王都とは異なる都市内部に関心を示すシエルは周囲を見渡した。

騎士団一行はシエルの包囲を維持したまま、魔塔を目指して歩き出した。


「よし、無事に入国できたな。……ここからは警戒を緩めるなよ。王都と違って何が起こるか分からないからな」


ノクターンは騎士たちに命じた。


「了解しました!」


騎士たちは気勢をあげて静かに歩く。


(……そうだ。この街のどこかに、私を狙う敵がいるんだったわね……)


シエルは今朝、自分の枕元に置かれていた手紙のことを思い出してわずかに顔が強張った。

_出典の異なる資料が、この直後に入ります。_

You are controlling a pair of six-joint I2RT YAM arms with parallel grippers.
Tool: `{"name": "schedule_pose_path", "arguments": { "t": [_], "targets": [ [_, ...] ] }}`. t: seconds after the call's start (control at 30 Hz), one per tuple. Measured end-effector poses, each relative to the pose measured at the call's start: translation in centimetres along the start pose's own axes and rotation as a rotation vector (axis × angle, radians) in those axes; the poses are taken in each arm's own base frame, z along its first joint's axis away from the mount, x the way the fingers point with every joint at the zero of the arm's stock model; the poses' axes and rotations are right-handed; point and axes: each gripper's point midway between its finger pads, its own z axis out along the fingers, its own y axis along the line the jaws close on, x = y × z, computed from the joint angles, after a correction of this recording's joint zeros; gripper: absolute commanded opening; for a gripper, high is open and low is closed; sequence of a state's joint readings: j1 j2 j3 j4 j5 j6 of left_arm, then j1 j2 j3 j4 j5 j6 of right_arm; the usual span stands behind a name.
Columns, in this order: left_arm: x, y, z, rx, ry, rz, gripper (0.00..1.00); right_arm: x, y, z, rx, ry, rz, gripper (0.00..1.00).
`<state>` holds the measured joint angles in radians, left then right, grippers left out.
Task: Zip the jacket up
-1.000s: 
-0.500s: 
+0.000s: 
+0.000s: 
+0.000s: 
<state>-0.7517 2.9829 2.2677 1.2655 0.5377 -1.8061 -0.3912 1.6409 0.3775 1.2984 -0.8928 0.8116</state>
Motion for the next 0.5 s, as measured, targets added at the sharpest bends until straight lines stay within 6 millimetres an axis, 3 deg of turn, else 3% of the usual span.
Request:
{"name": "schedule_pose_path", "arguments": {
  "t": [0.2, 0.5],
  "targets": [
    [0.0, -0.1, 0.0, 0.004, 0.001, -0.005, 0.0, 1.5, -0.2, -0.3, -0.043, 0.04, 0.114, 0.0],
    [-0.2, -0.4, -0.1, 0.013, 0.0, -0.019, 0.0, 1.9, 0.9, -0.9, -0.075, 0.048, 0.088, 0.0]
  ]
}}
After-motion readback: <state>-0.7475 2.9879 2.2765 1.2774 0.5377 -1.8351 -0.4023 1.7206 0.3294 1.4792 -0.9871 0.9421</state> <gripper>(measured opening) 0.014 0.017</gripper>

”アストラルヴィエンには敵が潜んでいる。調査任務には気をつけよ。くれぐれも1人で行動するな”


「お主は我と……団長殿から離れるでないぞ」


フェリルがシエルの背中をつついて静かに声をかけた。


「……僕もシエルさんの護衛を任されているんだけどなぁ?」


レイノルドが横から柔らかく微笑み、口を挟んだ。


「貴様はその軽々しい態度が胡散臭くて信用できぬ」


フェリルは顔を背け、冷ややかに言い放つ。


「そんなこと言われると地味に傷つくなぁ……」


少し悲しそうな表情を見せるレイノルドが小さく呟いた。


「レイ、無駄口をたたくな。護衛は俺たち3人が交代で行う。フェリルもそれでいいな?」


フェリルはため息をつき、渋々承諾した。


「……仕方あるまい。」


騎士団一行は隊列を崩すことなく、魔塔を目指して静かに足を進めていった――。